WHAT THE TASK REQUIRES – Could you restate the data below word for word, without its pictures?

DATA BELOW –
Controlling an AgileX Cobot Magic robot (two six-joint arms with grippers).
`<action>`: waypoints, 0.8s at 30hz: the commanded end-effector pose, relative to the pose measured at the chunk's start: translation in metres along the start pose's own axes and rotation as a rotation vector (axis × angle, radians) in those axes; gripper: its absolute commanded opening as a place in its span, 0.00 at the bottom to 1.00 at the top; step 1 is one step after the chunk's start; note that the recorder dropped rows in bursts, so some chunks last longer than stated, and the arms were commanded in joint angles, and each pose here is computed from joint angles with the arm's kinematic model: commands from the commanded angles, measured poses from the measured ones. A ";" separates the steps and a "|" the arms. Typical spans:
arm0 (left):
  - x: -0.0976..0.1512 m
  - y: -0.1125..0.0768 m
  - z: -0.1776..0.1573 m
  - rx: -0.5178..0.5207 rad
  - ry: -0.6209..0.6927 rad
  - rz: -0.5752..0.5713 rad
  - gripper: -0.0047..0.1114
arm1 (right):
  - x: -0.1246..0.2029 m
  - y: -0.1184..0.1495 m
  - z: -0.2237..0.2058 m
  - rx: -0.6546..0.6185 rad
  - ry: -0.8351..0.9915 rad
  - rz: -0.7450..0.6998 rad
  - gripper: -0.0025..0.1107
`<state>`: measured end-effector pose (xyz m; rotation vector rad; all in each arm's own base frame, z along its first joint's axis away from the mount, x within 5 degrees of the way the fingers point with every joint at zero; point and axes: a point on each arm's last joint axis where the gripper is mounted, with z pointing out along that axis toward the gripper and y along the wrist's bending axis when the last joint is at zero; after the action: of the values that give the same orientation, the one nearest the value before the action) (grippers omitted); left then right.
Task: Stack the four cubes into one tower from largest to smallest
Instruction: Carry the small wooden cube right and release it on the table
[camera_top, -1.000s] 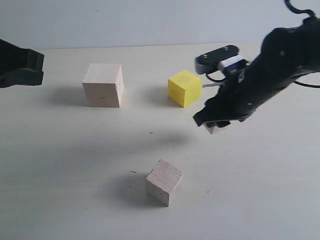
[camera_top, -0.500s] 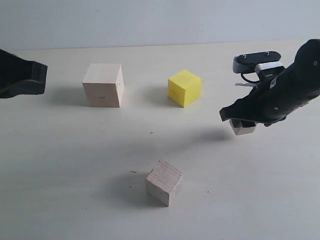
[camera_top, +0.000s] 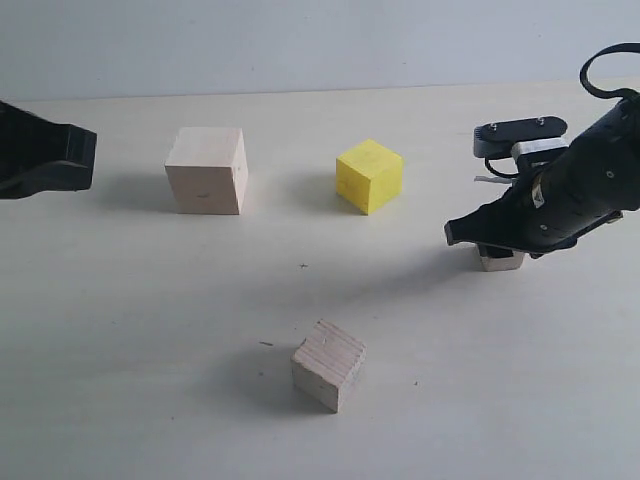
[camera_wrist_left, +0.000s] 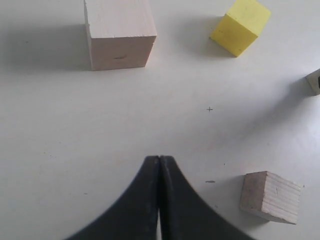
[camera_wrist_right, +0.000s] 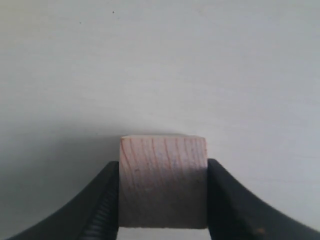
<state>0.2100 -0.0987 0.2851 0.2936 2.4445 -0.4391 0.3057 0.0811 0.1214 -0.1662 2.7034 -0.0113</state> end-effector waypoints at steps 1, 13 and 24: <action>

SOLUTION TO THIS PROBLEM –
Controlling an AgileX Cobot Magic robot (two six-joint arms with grippers).
`<action>`: waypoints, 0.8s at 30hz: the commanded end-effector pose, relative to the pose measured at the chunk's start: translation in metres along the start pose's own axes and rotation as a rotation vector (axis × angle, radians) in those axes; gripper: its absolute commanded opening as a place in its span, 0.00 at the bottom to 1.00 at the top; step 1 is one step after the chunk's start; note that the recorder dropped rows in bursts, so some chunks last longer than stated, and the arms were commanded in joint angles, and each pose here is computed from joint angles with the arm's kinematic model: commands from the commanded angles, measured poses from the measured ones. A ";" separates the steps and a "|" the arms. Typical spans:
arm0 (left):
  - x: -0.0976..0.1512 m
  - y: -0.1125..0.0768 m
  - z: -0.1776..0.1573 m
  - rx: -0.5178..0.5207 rad
  - ry: -0.6209..0.6927 rad
  - rz: -0.5752..0.5713 rad
  - gripper: -0.0047..0.1114
arm1 (right):
  - x: -0.1246..0.2029 m
  - y: -0.1184..0.1495 m
  - z: -0.2237..0.2058 m
  - rx: -0.6546..0.6185 rad
  - ry: -0.8351..0.9915 rad
  - rz: -0.7450..0.6998 rad
  - gripper: -0.0025..0.1107
`<state>`: measured end-effector pose (xyz m; rotation vector rad; all in each arm's own base frame, z along its first joint's axis away from the mount, x within 5 degrees of the way the fingers point with every joint at zero; point and axes: a point on each arm's last joint axis where the gripper is mounted, with z pointing out along that axis toward the gripper and y along the wrist's bending axis when the last joint is at zero; after the action: of the values that give the same orientation, the one nearest the value before the action) (grippers omitted); left then right.
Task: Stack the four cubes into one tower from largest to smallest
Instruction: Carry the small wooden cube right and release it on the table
[camera_top, -1.000s] 
[camera_top, -0.500s] 
[camera_top, +0.000s] 
[camera_wrist_left, +0.000s] 
[camera_wrist_right, +0.000s] 
<state>0.2100 -0.0987 0.2851 0.2936 2.4445 -0.4391 0.3057 0.0811 0.1214 -0.1662 2.7034 -0.0113</state> end-effector waypoints at steps 1, 13 and 24: <action>

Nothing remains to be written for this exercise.